# WORK REQUIRED
Filter the listing below down to the lines containing the word "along".

========

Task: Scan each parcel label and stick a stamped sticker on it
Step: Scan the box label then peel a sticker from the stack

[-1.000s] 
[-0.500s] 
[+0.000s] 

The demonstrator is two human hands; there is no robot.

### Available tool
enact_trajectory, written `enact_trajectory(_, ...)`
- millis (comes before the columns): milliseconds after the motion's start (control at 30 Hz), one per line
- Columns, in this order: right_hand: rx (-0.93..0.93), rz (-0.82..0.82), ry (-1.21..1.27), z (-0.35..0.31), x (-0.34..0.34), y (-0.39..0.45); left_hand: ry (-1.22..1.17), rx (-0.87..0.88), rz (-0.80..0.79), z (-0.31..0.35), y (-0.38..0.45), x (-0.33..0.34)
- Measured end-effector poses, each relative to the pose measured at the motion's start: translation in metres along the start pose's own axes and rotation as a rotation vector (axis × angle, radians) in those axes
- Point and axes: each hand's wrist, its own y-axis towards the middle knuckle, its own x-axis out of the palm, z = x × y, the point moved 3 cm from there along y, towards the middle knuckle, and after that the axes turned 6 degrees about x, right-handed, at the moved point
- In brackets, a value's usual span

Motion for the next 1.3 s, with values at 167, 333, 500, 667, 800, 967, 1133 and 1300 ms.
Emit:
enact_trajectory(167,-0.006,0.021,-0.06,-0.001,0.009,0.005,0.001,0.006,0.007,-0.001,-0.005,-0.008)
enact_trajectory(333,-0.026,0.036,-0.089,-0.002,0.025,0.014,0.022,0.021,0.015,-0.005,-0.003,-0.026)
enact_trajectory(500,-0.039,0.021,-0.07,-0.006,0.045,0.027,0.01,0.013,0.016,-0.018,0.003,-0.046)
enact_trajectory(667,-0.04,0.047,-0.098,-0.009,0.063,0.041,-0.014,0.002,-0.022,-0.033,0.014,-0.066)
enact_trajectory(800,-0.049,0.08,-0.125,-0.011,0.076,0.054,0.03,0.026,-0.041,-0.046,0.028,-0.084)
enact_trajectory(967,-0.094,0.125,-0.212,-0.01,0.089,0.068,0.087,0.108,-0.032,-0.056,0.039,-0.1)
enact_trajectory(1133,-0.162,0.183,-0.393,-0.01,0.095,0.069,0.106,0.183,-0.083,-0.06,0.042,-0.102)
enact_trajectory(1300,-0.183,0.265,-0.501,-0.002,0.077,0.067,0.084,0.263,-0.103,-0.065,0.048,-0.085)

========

# RESPONSE TO THIS TASK
- Measured end-effector poses, each relative to the pose measured at the motion's start: translation in metres along the start pose's own axes and rotation as a rotation vector (axis × angle, radians) in those axes
- Point and axes: each hand's wrist, its own y-axis towards the middle knuckle, its own x-axis out of the palm, z = x × y, the point moved 3 cm from there along y, towards the middle knuckle, and after that the axes turned 6 degrees about x, right-handed, at the moved point

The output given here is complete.